L’Italia non ha certo una buona tradizione di governo di coalizione, e il governo di coalizione di Draghi era quasi rivoluzionario nella sua portata politica. Era quindi molto probabile che prima o poi si rompesse, soprattutto perché il programma di riforma sopra menzionato, il PNRR, è estremamente profondo. Possiamo davvero aspettarci che i partiti politici dall’altra parte dello spettro politico siano in grado di concordare riforme che cambino un paese così profondamente? Sicuramente non è solo in Italia che una cosa del genere può essere difficile?
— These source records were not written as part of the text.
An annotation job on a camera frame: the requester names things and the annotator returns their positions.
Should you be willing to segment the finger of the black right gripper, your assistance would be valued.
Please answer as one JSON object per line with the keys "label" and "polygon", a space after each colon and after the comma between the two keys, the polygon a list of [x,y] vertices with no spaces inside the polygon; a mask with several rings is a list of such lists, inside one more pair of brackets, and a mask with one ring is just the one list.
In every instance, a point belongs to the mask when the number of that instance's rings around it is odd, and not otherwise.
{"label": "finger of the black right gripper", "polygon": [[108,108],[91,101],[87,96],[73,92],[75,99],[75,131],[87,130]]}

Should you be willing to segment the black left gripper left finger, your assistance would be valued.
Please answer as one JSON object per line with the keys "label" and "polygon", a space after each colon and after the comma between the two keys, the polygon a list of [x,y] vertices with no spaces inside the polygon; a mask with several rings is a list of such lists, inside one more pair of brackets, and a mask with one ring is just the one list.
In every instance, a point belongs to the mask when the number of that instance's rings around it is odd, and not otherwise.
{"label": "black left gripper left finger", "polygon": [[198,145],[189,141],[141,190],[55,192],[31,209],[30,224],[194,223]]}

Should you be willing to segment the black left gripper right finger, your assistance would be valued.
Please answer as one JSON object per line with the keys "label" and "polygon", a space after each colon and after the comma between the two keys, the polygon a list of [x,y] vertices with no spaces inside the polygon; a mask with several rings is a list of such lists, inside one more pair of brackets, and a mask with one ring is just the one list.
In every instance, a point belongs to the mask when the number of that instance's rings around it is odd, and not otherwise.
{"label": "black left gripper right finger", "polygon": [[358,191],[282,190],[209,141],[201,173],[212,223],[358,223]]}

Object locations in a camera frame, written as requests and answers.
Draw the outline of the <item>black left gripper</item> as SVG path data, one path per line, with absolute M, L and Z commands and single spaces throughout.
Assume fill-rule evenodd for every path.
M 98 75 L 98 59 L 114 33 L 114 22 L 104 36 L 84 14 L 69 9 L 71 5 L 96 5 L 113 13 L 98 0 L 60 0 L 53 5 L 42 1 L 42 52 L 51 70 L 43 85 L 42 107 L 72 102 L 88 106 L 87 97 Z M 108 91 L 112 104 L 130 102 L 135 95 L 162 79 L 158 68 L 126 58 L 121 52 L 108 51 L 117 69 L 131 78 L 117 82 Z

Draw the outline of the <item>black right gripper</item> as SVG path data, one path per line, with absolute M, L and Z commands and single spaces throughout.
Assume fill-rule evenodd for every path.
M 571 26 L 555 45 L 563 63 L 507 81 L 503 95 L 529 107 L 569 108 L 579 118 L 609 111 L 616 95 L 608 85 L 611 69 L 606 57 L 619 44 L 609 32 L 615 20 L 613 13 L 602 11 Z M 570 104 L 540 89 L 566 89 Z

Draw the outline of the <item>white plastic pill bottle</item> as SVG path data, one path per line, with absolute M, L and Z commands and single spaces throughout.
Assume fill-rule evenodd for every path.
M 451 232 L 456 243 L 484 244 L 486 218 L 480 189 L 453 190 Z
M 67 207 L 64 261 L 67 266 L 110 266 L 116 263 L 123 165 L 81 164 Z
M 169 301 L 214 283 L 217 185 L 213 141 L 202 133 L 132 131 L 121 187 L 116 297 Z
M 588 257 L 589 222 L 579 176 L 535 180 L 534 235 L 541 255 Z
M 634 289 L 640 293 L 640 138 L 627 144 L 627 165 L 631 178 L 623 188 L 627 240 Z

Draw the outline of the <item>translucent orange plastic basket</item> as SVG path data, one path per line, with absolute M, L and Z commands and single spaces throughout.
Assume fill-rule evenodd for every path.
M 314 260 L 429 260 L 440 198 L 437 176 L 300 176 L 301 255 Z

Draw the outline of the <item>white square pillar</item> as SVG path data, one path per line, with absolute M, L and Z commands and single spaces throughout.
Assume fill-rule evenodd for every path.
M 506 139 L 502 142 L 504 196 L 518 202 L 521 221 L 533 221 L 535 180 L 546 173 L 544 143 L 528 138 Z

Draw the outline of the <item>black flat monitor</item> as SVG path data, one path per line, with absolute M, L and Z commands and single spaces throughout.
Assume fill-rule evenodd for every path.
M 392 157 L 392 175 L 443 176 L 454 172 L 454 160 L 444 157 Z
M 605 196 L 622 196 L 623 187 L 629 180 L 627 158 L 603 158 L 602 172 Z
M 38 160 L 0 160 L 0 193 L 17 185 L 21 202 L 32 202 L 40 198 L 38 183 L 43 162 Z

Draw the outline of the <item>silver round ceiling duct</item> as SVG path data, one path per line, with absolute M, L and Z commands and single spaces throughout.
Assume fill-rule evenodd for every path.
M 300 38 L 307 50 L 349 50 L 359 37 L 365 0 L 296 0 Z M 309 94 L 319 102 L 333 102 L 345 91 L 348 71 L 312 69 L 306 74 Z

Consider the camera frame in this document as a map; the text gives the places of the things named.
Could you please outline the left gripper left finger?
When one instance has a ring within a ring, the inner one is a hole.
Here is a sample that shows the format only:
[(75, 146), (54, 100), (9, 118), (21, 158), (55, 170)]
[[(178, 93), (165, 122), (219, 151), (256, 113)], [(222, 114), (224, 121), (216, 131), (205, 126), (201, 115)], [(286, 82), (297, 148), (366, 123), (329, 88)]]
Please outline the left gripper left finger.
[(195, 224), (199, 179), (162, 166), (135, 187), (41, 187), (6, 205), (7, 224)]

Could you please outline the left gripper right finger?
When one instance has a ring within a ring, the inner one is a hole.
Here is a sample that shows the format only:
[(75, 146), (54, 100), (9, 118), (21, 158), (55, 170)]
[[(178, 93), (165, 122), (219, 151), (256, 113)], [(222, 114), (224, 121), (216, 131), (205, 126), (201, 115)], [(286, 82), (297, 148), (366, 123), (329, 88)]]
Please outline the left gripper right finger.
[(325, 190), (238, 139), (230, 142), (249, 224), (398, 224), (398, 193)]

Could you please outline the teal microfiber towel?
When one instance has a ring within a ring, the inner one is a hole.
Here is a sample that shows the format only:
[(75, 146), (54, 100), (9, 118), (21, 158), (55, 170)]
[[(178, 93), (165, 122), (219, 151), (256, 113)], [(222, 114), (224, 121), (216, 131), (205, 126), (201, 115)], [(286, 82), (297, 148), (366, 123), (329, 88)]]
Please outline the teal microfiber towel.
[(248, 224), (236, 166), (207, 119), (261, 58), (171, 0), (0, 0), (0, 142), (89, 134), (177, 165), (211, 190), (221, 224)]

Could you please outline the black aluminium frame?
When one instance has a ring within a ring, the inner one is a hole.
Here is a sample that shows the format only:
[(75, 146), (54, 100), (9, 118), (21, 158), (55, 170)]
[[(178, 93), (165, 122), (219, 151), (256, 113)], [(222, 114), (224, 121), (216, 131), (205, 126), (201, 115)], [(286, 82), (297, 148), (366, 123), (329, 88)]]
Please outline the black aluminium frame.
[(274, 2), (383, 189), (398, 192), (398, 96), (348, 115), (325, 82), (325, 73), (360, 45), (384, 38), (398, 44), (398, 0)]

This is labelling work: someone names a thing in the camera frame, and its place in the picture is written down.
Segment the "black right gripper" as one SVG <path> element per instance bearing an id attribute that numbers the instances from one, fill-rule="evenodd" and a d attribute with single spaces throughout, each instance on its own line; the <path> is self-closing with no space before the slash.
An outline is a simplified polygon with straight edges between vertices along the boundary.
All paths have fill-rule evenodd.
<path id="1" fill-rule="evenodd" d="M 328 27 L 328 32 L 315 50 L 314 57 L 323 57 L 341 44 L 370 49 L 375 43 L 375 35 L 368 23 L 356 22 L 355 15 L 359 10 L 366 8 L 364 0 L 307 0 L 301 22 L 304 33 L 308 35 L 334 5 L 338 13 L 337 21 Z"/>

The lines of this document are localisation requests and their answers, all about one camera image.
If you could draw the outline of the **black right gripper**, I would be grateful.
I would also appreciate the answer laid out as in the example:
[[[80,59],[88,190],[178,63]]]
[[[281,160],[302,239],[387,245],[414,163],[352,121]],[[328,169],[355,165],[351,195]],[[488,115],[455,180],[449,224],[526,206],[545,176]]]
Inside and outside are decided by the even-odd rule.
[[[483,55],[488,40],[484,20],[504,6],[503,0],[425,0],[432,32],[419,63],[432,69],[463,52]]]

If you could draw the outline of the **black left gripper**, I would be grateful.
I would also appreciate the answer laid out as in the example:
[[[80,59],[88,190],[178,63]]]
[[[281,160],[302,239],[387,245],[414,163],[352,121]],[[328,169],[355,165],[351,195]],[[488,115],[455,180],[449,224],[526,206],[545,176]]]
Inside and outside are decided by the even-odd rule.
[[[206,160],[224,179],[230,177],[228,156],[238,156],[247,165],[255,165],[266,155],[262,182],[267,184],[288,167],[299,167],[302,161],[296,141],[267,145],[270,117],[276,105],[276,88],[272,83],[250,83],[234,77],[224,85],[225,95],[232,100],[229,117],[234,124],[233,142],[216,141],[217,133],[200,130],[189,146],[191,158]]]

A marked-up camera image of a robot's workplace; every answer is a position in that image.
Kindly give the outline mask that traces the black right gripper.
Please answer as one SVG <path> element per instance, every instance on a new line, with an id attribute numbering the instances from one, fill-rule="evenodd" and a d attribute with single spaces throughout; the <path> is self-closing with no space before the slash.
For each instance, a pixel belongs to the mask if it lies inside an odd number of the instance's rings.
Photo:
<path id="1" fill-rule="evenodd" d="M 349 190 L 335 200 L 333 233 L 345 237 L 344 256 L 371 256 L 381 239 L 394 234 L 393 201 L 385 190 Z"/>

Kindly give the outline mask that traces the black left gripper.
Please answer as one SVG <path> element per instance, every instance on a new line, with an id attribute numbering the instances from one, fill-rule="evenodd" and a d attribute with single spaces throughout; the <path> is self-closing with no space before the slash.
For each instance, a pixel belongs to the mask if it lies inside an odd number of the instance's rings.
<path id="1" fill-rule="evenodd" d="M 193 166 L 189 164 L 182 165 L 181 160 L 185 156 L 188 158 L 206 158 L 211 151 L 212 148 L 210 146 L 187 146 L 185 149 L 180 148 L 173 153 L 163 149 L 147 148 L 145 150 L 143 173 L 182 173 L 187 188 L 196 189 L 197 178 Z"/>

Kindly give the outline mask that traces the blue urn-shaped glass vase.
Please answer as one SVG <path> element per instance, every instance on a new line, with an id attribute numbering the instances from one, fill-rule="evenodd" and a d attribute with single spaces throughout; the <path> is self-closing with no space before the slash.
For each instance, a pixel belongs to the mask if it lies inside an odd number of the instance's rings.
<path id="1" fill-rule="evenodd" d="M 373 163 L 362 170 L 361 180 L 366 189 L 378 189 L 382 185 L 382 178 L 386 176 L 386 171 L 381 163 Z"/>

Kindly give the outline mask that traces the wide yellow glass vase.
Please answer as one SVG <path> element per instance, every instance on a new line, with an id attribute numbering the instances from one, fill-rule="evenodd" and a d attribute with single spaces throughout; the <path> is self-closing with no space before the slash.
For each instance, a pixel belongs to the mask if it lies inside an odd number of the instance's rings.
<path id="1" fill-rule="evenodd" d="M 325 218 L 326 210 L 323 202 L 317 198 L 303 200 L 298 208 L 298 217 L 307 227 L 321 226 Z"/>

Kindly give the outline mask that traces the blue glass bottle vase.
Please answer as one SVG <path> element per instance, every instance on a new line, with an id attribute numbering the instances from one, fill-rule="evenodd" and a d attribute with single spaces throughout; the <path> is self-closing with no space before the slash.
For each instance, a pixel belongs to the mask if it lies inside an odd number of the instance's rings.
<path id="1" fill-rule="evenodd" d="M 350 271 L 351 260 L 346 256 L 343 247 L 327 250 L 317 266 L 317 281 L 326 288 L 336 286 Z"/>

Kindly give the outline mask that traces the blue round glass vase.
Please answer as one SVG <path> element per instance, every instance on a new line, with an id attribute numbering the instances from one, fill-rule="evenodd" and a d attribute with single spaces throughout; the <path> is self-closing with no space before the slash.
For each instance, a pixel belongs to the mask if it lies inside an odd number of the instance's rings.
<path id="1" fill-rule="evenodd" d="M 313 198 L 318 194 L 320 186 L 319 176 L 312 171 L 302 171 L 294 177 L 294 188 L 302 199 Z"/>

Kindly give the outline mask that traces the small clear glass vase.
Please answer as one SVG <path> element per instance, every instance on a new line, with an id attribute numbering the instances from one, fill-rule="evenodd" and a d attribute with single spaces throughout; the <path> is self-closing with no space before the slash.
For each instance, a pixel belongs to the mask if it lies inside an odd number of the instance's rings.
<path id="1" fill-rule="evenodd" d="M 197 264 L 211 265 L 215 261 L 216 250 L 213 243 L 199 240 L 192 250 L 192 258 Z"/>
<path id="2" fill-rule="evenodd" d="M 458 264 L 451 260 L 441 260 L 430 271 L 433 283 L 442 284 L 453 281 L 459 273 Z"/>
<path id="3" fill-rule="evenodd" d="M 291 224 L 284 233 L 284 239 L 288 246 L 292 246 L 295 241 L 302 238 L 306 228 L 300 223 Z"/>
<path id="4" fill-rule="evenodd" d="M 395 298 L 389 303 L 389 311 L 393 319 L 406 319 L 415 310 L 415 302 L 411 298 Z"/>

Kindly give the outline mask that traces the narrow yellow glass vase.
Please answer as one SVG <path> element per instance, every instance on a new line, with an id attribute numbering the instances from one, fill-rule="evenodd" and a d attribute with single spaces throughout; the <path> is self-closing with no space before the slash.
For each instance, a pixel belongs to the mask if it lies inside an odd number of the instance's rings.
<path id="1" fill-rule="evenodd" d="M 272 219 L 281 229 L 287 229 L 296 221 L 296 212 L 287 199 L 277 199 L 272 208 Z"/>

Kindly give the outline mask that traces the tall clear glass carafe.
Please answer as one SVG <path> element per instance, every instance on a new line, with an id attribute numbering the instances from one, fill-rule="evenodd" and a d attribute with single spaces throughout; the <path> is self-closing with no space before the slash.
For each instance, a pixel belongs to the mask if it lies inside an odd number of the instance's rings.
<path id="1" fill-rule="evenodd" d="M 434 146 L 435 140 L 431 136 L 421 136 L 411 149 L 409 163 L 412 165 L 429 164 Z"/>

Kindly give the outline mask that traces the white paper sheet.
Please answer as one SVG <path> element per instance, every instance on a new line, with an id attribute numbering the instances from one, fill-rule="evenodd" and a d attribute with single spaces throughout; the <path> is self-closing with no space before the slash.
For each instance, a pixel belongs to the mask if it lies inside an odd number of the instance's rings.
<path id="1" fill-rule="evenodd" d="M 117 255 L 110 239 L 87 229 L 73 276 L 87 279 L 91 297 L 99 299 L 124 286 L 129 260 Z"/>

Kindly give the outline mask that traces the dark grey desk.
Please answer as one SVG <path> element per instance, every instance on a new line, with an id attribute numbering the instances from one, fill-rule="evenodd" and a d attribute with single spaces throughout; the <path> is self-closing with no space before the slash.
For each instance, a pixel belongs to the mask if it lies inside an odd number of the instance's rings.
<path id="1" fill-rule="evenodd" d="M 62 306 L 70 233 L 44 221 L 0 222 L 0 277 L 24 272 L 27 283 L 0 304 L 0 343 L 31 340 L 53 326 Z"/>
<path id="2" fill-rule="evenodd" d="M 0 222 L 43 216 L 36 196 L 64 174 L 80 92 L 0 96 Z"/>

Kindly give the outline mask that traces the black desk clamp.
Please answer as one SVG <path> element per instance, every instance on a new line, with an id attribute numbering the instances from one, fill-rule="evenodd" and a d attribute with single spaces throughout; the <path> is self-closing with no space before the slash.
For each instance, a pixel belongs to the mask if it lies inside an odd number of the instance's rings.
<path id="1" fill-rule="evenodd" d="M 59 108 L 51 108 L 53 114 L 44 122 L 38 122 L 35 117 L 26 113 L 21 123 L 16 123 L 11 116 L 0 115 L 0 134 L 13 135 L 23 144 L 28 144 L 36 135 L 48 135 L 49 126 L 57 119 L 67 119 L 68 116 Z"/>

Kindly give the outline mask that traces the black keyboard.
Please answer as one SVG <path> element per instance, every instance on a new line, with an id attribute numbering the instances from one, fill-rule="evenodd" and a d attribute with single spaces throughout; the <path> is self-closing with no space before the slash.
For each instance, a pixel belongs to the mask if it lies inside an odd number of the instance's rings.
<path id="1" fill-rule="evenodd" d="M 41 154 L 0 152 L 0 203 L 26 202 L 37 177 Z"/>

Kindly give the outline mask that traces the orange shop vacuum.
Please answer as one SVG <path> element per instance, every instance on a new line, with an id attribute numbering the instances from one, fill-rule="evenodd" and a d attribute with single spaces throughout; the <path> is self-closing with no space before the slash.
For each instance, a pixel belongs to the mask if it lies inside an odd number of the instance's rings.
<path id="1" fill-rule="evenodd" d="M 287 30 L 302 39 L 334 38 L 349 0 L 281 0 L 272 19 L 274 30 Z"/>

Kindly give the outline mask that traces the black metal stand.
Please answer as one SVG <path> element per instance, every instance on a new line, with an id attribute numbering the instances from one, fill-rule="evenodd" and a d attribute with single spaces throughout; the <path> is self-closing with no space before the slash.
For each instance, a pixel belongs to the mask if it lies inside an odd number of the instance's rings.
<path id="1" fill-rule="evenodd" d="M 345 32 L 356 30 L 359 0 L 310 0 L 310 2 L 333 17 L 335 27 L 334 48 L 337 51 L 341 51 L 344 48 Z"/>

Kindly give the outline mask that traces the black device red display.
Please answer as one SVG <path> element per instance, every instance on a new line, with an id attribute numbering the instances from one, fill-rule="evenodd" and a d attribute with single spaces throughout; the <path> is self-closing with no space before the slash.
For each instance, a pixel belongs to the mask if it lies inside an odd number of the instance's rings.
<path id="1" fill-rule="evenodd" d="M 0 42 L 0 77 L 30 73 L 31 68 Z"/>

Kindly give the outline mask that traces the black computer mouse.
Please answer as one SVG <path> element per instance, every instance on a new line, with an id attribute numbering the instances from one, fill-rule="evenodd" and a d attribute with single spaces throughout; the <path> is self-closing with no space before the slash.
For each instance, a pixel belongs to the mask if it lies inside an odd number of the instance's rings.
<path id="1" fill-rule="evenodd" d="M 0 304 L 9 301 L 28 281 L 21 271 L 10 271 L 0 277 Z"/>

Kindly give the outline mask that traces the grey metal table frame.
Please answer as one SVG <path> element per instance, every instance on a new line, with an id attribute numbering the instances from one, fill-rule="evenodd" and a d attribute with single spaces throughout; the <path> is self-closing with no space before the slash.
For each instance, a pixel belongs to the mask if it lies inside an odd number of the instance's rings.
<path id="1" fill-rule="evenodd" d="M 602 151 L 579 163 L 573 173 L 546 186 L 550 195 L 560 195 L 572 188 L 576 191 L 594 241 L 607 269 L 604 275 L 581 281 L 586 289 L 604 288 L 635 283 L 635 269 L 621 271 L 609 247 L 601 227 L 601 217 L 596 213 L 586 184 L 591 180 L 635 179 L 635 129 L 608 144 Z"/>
Può darsi che sarebbe stato meglio per l’Italia se a Draghi fosse stato permesso di continuare, ma preoccuparsi del futuro della democrazia perché ha dovuto andarsene significa in realtà scuotere le cose.
Fonte: Financial Times
Pletten è commentatrice dell’Aftenposten e, come tale, il giornale non può essere ritenuto responsabile di ciò che scrive. Il problema è che la mancanza di perspicacia nei commenti di Pletten si riflette anche negli altri articoli del giornale sull’Italia.
“Un incidente per l’Italia”, definì il principale quotidiano quando il governo dovette arrendersi quest’estate. Per giustificare questa affermazione viene citato il quotidiano britannico Financial Times, il quale scrive che se Draghi avesse potuto continuare, l’Italia potrebbe “realizzare il suo potenziale economico ed entrare in una fase di crescita costante”. Bella cattura per l’Aftenposten, che non si prende nemmeno la briga di citare un giornale italiano.
In un altro articolo, questa volta un servizio sull’arrivo di molti migranti sulle coste italiane e su come questo potrebbe portare l’estrema destra a vincere le elezioni, viene citato il piano del The Guardian, un altro importante quotidiano britannico.
Una vera minaccia per la democrazia
Nella sua copertura di politica estera, uno dei pilastri della stampa norvegese si affida quindi ai giornali britannici. Conosco abbastanza l’Italia e posso segnalare errori e omissioni nella copertura mediatica qui, ma che dire di tutti gli altri articoli scritti? Possiamo fidarci di ciò che leggiamo?
Se c’è qualcosa che costituisce veramente un pericolo per la democrazia, è l’assenza di una stampa critica – e perspicace – che non si limiti a trasmettere le opinioni degli altri.